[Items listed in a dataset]
*** Block opens ***

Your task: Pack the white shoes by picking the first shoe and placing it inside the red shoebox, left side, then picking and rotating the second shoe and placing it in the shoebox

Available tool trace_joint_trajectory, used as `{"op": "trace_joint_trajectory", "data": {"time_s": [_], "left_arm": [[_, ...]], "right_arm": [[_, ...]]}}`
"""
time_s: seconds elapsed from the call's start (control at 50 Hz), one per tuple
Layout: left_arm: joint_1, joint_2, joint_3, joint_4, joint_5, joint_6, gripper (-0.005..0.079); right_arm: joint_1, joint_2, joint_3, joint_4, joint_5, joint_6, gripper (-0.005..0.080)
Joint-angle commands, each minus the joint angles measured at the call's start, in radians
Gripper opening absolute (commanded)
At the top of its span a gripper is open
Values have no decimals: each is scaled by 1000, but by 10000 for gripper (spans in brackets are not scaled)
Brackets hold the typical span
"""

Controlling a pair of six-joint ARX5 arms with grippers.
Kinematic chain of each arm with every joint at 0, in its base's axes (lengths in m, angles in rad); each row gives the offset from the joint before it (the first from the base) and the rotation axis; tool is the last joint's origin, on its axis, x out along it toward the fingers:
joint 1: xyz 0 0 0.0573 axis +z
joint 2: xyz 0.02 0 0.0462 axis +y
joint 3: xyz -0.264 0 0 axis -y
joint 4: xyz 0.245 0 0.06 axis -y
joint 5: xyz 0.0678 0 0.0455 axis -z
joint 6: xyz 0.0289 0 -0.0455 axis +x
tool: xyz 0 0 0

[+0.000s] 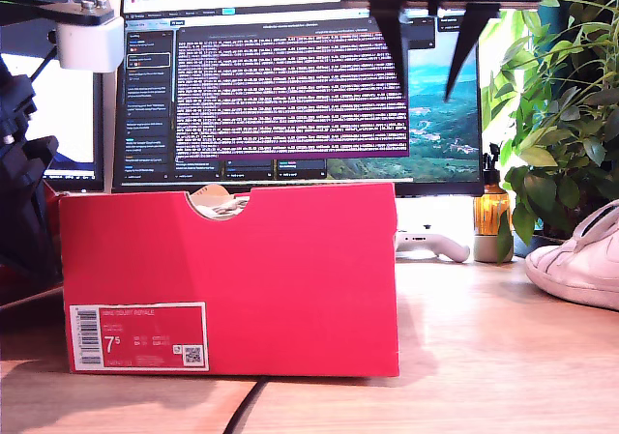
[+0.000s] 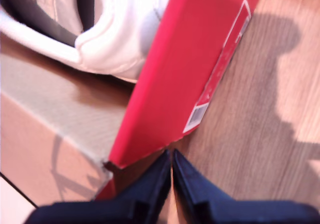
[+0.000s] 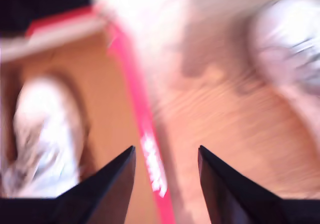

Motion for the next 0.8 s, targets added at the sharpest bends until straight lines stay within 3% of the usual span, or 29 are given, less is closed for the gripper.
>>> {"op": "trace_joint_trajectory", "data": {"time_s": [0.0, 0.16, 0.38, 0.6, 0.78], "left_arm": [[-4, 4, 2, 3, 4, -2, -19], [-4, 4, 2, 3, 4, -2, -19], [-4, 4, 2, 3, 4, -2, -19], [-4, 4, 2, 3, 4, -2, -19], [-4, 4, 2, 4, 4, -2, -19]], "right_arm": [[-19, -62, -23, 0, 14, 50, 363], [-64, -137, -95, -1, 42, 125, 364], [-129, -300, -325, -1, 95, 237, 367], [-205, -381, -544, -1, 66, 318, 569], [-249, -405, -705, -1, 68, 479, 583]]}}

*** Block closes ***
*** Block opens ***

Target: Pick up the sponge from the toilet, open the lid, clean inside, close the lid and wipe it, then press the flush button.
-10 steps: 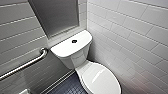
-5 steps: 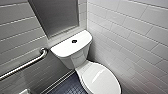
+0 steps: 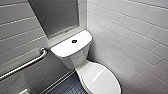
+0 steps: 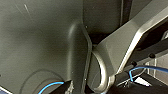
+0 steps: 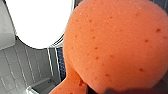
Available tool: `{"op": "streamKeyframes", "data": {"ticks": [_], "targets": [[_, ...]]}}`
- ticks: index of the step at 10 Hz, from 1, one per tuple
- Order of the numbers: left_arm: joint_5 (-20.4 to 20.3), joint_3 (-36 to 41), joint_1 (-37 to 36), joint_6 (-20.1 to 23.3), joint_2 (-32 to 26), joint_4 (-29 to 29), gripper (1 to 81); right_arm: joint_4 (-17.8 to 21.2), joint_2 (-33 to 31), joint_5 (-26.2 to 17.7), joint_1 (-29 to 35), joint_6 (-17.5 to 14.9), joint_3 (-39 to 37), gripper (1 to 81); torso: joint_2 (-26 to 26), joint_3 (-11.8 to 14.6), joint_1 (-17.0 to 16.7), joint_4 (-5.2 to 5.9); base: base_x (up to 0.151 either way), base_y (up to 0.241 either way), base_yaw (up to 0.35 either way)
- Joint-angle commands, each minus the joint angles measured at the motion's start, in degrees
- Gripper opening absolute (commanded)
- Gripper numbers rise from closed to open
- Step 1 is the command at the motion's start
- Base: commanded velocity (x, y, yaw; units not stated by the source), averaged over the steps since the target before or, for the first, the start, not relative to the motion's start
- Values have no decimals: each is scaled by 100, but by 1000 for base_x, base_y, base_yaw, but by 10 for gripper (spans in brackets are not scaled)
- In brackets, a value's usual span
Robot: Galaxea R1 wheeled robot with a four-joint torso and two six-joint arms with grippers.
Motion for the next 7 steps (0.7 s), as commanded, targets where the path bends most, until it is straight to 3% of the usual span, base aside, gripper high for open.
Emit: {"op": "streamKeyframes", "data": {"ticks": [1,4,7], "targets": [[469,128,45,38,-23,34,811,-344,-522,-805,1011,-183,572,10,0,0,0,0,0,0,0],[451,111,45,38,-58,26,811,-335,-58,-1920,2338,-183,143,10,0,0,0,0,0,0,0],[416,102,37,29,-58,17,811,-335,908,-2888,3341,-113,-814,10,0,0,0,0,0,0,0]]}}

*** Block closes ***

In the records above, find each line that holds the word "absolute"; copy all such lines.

## [ANSWER FOR THIS EXERCISE]
Gripper opening absolute (commanded)
- Gripper opening absolute (commanded)

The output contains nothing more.